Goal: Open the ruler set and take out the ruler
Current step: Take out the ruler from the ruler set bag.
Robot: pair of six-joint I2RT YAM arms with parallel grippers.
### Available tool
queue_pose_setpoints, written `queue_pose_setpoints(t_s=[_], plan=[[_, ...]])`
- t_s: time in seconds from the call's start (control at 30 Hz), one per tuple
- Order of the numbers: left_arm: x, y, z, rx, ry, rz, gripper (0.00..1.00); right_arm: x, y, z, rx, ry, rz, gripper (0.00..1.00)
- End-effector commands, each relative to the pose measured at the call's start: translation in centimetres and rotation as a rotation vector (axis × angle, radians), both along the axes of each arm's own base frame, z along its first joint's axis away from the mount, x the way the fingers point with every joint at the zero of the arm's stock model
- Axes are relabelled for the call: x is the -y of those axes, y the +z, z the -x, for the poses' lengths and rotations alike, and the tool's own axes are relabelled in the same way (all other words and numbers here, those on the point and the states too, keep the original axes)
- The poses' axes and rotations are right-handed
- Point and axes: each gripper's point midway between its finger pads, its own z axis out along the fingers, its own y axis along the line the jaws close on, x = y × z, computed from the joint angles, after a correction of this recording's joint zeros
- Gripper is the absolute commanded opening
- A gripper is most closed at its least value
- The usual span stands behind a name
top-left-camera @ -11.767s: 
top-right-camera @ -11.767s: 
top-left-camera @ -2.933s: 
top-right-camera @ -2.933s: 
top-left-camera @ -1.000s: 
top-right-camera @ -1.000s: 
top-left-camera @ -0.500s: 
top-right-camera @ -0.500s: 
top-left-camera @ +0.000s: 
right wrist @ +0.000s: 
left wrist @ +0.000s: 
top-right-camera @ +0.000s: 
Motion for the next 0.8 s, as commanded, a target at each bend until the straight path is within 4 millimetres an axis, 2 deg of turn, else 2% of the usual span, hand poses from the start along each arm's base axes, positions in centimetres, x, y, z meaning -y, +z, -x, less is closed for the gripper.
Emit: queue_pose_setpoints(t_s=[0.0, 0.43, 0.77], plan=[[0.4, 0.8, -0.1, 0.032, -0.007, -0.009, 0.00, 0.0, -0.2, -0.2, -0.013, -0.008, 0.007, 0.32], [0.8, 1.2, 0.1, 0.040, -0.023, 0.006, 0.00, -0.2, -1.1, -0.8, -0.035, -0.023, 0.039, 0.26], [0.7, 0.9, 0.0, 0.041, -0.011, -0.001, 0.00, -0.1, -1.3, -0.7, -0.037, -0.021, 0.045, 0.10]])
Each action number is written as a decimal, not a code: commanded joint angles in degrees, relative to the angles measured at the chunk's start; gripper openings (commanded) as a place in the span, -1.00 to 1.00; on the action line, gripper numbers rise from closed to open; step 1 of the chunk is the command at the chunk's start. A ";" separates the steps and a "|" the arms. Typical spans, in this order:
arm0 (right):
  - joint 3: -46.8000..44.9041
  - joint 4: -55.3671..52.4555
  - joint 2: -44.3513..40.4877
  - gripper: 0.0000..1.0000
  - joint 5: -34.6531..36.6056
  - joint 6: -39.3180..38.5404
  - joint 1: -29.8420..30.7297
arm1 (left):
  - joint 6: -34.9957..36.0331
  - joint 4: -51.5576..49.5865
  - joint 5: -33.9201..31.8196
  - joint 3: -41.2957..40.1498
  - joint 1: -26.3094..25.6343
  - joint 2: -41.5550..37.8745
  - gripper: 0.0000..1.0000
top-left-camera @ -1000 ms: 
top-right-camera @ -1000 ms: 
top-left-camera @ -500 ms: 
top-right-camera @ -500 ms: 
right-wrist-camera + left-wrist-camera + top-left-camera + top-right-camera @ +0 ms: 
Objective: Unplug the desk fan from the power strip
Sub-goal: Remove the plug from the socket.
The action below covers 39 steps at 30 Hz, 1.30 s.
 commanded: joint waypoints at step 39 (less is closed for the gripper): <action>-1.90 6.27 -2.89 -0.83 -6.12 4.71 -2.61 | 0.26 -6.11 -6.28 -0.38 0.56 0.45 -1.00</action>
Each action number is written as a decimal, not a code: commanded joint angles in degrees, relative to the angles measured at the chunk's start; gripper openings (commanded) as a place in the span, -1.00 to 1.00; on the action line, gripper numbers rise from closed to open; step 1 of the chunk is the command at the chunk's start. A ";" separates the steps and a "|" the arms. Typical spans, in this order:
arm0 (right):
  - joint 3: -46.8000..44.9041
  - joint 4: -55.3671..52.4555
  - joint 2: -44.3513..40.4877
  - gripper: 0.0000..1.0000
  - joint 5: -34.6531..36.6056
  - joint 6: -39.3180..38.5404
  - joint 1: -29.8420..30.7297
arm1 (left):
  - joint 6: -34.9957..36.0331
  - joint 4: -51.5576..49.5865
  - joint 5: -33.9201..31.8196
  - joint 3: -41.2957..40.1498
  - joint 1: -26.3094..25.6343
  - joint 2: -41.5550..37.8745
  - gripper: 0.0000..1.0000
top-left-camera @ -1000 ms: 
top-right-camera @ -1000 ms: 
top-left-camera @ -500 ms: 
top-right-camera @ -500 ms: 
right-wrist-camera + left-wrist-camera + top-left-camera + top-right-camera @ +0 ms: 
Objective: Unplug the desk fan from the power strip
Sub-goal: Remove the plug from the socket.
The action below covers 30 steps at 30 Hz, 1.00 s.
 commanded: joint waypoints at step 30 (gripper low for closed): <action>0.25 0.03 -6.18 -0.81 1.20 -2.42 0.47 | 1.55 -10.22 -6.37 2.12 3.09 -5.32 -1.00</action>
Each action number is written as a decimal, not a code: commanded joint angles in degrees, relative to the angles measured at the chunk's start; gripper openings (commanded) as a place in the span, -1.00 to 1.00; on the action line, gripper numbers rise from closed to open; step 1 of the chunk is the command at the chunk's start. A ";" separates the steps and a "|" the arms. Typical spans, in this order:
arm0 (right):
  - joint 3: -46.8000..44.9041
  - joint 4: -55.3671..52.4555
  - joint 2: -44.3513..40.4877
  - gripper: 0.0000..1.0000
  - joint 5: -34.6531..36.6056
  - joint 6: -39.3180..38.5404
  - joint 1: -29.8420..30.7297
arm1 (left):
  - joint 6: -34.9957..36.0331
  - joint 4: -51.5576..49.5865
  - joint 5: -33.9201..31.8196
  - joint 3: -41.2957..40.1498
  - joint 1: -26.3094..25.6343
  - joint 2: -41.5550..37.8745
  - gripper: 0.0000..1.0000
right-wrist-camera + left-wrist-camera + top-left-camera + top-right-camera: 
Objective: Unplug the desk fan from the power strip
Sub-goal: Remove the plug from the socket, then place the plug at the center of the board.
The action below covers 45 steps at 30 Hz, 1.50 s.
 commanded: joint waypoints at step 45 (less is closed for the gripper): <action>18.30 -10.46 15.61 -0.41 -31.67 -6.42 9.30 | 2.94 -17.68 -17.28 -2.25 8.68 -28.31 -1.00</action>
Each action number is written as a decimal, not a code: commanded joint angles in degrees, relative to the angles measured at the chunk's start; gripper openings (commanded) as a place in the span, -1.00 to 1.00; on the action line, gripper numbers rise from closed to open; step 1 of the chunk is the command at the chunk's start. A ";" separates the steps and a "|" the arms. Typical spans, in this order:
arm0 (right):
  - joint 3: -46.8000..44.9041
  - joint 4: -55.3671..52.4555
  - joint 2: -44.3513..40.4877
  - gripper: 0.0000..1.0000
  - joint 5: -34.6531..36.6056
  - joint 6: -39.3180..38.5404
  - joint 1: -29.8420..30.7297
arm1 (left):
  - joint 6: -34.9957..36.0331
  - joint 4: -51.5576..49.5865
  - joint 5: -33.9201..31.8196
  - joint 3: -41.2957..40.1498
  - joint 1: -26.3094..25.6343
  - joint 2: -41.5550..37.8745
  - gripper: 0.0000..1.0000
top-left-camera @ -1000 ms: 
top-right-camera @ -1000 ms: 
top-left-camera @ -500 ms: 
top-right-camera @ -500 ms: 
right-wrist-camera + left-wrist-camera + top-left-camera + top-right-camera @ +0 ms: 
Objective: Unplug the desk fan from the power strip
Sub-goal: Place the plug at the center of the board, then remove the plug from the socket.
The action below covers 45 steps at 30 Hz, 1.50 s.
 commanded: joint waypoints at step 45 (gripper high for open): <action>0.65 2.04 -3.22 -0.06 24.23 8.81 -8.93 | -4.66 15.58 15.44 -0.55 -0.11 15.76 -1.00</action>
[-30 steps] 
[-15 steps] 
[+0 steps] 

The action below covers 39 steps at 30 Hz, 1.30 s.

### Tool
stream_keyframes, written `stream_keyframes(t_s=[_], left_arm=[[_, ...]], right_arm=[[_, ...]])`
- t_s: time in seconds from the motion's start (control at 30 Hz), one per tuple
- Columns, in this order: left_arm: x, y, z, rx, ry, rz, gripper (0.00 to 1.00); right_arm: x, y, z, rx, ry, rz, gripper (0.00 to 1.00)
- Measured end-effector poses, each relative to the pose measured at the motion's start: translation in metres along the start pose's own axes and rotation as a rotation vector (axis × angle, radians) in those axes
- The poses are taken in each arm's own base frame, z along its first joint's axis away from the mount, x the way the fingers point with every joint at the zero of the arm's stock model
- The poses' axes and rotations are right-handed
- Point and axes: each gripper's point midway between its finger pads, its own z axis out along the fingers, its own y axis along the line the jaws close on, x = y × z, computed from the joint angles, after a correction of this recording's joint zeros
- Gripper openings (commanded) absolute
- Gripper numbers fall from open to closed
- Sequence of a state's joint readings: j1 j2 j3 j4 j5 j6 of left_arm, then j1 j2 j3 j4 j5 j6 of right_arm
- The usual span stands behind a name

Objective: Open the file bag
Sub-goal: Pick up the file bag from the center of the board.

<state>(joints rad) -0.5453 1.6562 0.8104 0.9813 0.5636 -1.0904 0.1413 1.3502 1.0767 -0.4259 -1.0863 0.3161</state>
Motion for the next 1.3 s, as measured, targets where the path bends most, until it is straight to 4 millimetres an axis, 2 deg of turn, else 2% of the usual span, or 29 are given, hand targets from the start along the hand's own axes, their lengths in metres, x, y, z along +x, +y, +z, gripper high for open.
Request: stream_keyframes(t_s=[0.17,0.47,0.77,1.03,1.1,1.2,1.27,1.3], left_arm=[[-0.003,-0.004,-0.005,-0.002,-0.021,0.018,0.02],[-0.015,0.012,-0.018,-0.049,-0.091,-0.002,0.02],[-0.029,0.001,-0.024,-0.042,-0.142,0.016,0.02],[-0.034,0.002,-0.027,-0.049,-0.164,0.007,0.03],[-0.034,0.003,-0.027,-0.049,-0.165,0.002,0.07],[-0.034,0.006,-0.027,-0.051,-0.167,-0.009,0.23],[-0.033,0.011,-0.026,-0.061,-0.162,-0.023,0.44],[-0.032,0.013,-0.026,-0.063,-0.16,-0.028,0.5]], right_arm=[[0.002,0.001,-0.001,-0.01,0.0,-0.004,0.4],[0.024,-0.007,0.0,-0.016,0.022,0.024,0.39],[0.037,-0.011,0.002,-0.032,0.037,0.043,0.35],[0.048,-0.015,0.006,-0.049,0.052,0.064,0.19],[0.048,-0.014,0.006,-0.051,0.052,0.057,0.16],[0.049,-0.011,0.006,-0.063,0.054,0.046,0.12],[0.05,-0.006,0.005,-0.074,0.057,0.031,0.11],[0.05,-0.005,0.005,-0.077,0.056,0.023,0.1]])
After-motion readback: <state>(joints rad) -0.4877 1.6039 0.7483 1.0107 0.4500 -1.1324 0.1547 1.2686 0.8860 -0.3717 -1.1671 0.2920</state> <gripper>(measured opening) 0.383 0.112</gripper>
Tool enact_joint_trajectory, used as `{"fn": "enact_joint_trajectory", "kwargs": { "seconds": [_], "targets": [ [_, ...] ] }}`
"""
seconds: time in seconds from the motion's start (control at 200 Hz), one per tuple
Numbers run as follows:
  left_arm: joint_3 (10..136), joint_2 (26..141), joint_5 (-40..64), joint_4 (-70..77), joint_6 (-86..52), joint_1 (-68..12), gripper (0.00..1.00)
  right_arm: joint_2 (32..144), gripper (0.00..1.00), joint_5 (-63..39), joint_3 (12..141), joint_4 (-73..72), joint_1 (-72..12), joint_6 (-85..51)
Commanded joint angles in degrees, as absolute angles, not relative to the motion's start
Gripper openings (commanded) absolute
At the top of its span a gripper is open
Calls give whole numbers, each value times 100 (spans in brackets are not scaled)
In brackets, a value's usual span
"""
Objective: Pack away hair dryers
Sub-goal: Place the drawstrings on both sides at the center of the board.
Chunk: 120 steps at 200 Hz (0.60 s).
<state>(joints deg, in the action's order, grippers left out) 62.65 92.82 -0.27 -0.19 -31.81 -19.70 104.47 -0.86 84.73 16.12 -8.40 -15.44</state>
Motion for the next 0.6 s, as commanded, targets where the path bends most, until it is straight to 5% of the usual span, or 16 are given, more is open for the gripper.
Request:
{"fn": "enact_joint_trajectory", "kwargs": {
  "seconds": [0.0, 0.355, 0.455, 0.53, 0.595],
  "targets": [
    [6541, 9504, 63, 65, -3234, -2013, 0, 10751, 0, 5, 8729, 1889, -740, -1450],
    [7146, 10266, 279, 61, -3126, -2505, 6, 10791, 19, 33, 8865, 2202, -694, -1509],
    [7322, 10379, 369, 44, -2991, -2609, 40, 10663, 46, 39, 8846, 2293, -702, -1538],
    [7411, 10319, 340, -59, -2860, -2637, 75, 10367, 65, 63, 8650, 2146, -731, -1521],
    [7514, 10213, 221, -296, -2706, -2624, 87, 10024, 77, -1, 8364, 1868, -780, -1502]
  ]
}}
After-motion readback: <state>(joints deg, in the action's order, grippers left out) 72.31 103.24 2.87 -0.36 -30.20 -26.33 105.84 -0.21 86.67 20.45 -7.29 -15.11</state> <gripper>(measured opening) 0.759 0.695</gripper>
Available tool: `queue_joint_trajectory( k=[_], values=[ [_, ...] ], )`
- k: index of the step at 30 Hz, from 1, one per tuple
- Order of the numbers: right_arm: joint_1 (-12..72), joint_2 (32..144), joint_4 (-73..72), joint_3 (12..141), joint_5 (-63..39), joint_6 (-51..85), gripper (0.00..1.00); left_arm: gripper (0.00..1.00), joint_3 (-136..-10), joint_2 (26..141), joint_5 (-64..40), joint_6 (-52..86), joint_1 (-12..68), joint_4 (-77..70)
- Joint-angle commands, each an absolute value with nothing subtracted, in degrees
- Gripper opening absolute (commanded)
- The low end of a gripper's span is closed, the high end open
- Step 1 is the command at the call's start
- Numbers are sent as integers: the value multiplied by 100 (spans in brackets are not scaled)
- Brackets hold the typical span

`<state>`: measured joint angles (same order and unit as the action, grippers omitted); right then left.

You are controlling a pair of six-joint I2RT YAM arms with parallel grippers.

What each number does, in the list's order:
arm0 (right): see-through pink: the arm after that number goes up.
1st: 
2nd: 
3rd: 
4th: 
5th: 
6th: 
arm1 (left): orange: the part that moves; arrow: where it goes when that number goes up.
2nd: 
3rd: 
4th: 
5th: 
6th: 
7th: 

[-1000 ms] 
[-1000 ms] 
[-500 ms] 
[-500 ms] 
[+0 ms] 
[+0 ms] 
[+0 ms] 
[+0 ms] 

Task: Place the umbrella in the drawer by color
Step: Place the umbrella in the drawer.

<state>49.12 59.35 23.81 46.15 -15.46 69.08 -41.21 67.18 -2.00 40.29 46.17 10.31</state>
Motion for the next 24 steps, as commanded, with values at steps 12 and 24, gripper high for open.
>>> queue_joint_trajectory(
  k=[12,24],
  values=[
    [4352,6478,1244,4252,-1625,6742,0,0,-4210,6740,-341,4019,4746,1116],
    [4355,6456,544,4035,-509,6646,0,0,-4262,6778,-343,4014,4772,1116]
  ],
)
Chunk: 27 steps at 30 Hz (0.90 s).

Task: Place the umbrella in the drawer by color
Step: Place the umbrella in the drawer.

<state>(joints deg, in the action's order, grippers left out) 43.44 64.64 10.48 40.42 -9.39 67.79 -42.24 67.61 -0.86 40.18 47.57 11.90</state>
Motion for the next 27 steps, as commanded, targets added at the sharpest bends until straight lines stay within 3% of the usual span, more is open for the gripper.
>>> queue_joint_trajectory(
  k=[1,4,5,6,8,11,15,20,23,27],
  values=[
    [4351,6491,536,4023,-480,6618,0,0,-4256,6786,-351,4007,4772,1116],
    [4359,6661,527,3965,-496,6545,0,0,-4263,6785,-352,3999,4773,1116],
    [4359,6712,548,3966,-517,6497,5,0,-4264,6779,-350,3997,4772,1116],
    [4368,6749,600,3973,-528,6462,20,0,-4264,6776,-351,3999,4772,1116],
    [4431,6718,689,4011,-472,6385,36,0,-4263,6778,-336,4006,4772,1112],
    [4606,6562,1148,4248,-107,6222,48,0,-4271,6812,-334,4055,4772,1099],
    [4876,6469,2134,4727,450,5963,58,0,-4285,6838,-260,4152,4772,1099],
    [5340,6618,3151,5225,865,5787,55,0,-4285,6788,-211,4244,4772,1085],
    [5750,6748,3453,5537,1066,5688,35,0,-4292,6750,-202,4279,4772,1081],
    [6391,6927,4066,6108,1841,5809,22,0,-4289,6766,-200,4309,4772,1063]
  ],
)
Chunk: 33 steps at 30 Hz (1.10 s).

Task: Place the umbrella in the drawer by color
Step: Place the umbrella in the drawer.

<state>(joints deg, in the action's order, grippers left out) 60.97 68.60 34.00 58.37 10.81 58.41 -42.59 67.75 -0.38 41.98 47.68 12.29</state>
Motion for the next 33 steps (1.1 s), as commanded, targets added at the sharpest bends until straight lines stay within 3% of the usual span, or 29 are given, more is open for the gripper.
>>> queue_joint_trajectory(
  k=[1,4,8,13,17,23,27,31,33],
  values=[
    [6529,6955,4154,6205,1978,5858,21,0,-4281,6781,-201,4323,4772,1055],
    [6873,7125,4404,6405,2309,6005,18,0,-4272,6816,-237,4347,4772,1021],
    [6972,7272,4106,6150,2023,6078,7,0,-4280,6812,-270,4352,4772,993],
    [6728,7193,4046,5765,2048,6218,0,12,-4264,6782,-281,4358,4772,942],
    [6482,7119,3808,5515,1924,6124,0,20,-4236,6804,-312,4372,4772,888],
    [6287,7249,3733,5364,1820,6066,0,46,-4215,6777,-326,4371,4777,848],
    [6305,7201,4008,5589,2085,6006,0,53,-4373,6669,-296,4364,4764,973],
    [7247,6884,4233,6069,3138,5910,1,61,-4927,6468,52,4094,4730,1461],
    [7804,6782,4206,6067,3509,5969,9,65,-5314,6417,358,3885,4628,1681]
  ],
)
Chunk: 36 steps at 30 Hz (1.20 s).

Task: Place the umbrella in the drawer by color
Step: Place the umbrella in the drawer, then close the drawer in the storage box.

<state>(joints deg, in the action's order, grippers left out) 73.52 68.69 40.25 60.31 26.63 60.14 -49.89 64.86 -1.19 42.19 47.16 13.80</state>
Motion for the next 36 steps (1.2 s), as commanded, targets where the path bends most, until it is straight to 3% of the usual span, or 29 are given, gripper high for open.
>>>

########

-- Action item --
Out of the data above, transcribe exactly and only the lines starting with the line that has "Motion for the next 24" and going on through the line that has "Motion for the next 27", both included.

-- Written response --
Motion for the next 24 steps, as commanded, with values at steps 12 and 24, gripper high for open.
>>> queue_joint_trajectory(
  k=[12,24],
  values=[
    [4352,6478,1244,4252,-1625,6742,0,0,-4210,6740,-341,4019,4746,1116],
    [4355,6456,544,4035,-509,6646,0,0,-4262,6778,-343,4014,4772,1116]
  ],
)
Chunk: 27 steps at 30 Hz (0.90 s).

Task: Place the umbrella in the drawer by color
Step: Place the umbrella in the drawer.

<state>(joints deg, in the action's order, grippers left out) 43.44 64.64 10.48 40.42 -9.39 67.79 -42.24 67.61 -0.86 40.18 47.57 11.90</state>
Motion for the next 27 steps, as commanded, targets added at the sharpest bends until straight lines stay within 3% of the usual span, more is open for the gripper.

What was requested is fully covered by this answer.